After repeating the line containing "<point>319,358</point>", stop; until then, repeat each line of the listing below exactly, starting with the first.

═════ Data for this exercise ═════

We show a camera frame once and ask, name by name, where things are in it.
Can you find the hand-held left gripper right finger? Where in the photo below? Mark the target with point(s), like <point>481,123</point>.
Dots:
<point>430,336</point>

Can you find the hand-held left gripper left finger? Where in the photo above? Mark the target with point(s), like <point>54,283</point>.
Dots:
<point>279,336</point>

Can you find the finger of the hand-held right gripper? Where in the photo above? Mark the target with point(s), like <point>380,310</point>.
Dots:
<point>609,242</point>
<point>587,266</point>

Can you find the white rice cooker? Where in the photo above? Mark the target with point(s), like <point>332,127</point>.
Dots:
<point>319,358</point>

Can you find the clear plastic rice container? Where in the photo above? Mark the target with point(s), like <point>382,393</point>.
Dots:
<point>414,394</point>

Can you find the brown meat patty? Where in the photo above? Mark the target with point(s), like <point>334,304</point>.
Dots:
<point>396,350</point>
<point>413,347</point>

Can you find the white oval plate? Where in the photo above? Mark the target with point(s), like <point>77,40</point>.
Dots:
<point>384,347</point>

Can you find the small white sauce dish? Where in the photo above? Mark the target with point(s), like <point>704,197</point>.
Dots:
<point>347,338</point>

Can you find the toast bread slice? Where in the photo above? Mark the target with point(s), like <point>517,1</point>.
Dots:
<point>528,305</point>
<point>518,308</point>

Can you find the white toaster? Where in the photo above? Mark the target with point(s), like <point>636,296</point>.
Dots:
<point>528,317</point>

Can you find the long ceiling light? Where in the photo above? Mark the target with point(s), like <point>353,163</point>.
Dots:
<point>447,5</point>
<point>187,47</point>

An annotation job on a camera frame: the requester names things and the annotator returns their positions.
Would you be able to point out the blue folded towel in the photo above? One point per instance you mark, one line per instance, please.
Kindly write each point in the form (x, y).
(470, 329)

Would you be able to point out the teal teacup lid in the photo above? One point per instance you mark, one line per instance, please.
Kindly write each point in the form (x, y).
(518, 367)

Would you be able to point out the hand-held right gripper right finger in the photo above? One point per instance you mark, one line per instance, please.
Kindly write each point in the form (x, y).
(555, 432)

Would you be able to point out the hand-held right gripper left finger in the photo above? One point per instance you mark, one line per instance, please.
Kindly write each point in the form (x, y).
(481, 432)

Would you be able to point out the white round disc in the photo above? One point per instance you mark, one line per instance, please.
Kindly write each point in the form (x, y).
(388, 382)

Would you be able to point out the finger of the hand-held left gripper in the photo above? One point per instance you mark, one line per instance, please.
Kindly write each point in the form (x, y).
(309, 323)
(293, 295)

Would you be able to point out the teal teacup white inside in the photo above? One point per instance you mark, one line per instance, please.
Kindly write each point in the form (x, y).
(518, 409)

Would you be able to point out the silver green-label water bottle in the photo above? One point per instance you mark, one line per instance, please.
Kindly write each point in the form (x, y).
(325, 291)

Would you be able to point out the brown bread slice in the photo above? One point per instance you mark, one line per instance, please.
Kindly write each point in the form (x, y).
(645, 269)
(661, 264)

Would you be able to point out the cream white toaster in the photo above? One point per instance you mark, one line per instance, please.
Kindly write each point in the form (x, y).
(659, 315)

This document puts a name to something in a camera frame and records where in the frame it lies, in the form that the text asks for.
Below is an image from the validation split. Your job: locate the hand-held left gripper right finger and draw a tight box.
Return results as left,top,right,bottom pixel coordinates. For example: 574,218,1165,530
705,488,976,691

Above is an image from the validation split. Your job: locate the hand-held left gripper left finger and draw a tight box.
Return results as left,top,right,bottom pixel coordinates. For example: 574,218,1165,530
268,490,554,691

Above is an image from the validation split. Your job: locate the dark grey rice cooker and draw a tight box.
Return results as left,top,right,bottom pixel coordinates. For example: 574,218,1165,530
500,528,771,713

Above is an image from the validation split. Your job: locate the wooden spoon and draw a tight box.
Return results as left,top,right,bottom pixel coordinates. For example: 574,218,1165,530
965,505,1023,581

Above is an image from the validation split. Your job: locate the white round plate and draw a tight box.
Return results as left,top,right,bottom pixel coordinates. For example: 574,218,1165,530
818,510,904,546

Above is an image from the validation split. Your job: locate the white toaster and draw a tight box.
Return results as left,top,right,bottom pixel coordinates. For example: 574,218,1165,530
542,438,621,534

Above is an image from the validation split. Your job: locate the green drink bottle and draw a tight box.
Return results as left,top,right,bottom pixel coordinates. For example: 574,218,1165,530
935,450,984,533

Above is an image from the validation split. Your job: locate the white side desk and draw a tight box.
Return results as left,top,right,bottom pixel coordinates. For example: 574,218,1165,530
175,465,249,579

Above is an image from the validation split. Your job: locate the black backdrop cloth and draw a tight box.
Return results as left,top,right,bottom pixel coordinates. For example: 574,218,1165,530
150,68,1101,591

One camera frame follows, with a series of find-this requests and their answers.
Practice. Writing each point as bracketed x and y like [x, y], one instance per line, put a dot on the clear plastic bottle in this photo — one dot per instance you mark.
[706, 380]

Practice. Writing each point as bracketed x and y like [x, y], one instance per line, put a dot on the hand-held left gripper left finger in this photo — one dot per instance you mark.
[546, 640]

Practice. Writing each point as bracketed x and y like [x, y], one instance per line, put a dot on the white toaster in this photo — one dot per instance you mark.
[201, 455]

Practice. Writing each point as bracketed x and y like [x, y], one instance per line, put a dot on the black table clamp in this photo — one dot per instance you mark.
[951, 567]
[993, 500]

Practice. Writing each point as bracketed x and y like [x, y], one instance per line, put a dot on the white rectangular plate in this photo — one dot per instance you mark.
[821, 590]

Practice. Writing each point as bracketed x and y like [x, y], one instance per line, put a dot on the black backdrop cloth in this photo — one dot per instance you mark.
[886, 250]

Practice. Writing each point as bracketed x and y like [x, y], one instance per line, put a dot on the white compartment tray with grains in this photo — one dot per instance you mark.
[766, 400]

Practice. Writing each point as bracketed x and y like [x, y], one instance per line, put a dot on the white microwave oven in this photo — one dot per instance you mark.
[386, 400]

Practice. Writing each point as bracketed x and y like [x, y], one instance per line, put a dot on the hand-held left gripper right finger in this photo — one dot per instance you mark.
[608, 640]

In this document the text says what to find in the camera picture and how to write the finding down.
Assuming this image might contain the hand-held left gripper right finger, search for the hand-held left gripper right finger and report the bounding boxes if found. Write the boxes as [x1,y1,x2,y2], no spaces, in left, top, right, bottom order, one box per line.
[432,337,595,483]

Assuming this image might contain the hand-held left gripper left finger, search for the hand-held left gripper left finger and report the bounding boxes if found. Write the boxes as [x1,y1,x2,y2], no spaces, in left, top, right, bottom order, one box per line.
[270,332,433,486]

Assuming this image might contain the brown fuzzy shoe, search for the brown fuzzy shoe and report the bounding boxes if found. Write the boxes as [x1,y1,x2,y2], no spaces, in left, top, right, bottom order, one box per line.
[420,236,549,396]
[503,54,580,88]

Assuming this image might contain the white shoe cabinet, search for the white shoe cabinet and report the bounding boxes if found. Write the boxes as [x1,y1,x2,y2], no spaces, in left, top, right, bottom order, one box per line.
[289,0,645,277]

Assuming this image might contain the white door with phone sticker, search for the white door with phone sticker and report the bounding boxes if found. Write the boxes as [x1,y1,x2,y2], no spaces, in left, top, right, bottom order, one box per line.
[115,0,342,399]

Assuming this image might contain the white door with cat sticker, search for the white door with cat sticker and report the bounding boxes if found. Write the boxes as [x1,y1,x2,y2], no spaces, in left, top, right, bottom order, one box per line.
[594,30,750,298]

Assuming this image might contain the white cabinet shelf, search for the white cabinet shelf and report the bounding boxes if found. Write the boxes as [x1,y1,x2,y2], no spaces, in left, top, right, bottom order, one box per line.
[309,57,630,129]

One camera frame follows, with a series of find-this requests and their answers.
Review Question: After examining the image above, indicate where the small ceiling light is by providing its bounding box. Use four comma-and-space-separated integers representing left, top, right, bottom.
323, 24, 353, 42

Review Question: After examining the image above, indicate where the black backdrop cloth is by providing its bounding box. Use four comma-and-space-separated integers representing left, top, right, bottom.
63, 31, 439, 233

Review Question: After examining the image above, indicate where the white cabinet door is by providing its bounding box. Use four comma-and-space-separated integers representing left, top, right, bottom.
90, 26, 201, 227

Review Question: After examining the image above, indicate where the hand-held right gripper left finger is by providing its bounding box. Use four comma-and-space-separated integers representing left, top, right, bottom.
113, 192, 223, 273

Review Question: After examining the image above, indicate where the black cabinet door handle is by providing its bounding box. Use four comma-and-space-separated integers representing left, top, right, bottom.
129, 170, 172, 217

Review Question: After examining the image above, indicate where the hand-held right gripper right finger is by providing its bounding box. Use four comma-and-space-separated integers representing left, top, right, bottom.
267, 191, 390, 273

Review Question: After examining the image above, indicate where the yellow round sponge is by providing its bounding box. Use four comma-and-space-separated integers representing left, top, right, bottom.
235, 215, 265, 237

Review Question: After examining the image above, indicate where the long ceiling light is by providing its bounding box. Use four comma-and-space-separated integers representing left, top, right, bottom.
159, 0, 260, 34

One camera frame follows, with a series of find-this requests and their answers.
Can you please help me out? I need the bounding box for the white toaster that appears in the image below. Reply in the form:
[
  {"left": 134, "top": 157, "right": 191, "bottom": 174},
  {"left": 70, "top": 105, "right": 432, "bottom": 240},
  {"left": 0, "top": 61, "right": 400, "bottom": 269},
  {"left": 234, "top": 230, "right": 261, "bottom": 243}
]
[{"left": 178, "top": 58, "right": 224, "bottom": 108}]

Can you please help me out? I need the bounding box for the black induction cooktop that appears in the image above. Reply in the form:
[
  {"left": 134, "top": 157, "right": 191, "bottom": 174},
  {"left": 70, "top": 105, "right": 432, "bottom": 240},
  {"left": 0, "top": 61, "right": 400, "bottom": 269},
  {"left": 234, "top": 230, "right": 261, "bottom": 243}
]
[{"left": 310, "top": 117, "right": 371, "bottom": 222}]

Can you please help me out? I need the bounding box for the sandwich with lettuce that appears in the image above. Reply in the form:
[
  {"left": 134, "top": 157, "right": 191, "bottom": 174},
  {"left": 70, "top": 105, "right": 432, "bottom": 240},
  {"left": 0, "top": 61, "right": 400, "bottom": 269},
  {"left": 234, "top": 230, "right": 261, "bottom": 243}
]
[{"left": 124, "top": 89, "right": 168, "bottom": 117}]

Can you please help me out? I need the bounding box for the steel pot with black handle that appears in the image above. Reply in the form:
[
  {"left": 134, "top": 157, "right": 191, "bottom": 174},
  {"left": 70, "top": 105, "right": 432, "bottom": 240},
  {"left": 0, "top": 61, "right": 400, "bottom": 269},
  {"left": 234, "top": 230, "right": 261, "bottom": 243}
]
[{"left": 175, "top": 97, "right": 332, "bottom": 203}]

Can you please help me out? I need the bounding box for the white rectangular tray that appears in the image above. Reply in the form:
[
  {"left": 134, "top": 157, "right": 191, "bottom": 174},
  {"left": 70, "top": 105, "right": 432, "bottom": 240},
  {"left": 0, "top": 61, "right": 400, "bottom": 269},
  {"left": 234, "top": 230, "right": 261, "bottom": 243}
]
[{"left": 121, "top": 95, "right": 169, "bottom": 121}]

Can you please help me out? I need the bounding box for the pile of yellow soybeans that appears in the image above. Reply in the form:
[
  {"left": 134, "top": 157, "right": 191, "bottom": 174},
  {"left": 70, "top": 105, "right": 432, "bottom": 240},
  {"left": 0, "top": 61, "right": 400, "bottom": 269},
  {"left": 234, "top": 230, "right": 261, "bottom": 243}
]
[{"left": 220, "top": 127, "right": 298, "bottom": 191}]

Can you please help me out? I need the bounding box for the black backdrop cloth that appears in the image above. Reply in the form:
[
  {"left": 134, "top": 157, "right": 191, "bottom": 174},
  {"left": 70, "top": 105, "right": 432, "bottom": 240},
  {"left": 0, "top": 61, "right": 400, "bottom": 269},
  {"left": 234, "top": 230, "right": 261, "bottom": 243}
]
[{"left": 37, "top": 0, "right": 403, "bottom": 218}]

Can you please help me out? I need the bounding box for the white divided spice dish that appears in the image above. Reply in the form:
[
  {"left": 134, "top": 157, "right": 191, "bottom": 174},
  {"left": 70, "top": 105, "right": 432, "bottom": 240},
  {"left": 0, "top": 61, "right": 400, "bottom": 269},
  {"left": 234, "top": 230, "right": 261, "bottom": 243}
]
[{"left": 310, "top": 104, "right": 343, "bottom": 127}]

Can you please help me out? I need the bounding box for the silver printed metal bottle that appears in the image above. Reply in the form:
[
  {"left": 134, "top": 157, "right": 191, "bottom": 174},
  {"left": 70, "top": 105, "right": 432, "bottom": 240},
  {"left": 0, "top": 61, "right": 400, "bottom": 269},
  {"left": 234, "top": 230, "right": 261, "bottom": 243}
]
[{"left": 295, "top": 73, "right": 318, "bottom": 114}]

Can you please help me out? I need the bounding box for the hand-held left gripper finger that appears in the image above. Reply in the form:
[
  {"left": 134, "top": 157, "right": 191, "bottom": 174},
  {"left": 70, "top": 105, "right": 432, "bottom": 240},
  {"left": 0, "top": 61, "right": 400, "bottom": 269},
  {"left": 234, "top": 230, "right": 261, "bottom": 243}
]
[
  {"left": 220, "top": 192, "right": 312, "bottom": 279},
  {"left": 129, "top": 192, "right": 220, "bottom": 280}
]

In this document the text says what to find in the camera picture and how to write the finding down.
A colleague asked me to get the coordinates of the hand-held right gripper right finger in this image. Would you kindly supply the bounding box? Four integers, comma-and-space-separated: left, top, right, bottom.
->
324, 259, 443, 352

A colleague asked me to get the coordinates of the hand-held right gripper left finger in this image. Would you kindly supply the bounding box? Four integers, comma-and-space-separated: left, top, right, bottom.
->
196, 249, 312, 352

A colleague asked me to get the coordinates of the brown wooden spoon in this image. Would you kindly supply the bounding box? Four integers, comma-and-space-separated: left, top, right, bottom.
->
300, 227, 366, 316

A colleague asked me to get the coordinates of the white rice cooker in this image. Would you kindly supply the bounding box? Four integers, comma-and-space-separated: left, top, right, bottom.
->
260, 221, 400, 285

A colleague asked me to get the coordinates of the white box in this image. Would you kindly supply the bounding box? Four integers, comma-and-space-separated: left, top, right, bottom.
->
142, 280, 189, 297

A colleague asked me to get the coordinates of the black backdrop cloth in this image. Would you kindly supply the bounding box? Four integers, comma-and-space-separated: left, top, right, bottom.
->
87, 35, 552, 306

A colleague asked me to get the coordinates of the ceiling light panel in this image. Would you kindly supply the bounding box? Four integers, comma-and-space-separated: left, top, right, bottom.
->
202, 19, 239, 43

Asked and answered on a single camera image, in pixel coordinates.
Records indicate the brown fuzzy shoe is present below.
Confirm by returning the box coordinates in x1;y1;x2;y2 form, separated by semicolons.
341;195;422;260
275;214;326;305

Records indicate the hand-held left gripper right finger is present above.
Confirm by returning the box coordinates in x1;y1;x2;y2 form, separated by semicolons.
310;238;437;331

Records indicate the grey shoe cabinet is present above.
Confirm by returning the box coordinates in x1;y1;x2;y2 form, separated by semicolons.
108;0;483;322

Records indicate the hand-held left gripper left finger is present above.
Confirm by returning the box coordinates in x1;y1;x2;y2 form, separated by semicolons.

═════

Solution below
We show a camera frame once and ask, name by name, where things are in it.
Can you find the hand-held left gripper right finger? Where in the photo below? Mark the target with point(s), like <point>481,123</point>.
Dots:
<point>430,336</point>

Can you find the hand-held left gripper left finger? Where in the photo above? Mark the target with point(s), like <point>54,283</point>.
Dots:
<point>279,336</point>

Can you find the finger of the hand-held right gripper? Where in the photo above? Mark the target with point(s), like <point>380,310</point>.
Dots:
<point>609,242</point>
<point>587,266</point>

Can you find the white rice cooker? Where in the photo above? Mark the target with point(s), like <point>332,127</point>.
Dots:
<point>319,358</point>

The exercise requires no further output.